- **PROBLEM DETAILS**
Give again, word for word, the lines below that run from the line with "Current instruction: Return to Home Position" through the line with "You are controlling". Drop the pictures.
*** Opening of DATA SHOWN ***
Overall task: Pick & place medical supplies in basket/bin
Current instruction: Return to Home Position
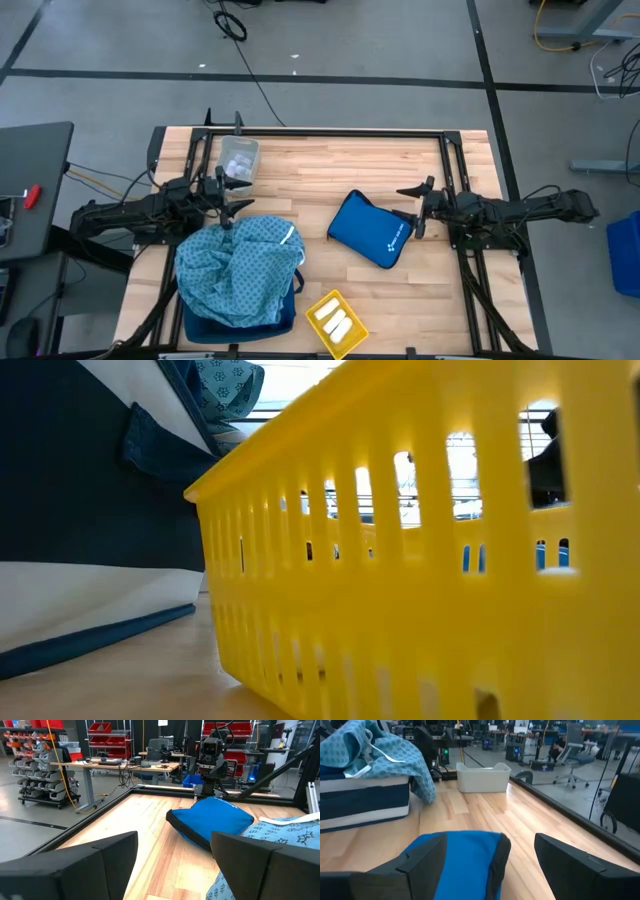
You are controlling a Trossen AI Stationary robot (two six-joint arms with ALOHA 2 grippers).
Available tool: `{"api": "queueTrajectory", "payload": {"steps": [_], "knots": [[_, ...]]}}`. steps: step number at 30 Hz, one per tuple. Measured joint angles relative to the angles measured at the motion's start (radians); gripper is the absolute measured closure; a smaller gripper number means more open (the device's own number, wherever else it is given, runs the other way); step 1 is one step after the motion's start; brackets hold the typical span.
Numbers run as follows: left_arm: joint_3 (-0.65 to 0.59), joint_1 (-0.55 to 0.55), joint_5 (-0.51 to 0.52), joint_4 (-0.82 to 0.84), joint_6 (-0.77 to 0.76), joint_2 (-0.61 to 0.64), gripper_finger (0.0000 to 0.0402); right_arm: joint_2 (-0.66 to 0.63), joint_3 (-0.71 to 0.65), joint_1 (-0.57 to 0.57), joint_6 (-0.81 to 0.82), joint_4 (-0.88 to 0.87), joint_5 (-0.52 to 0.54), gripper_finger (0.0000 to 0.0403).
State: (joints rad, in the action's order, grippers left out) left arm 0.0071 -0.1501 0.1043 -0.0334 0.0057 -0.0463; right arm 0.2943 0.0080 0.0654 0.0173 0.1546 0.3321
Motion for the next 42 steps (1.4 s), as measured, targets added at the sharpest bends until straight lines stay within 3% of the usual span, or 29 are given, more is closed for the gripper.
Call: {"api": "queueTrajectory", "payload": {"steps": [6,20,27,42], "knots": [[0.0,0.0,0.001,0.0,0.084,0.0,0.0146,0.0,0.0,0.0,-0.014,-0.028,0.0,0.0094],[-0.001,0.0,-0.003,-0.005,0.065,0.0,0.0146,0.0,0.0,0.0,-0.014,-0.033,-0.002,0.0094],[-0.001,0.0,-0.004,-0.023,0.065,0.0,0.0146,0.0,0.0,0.0,-0.166,-0.033,-0.002,0.0094],[-0.001,0.0,-0.007,-0.044,0.065,0.0,0.0146,0.0,0.0,0.0,-0.188,-0.033,-0.002,0.0094]]}}
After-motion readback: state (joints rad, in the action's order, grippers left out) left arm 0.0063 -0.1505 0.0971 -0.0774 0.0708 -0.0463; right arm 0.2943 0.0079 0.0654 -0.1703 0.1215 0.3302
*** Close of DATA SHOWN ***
- **WRITTEN ANSWER**
Current instruction: Return to Home Position
You are controlling a Trossen AI Stationary robot (two six-joint arms with ALOHA 2 grippers).

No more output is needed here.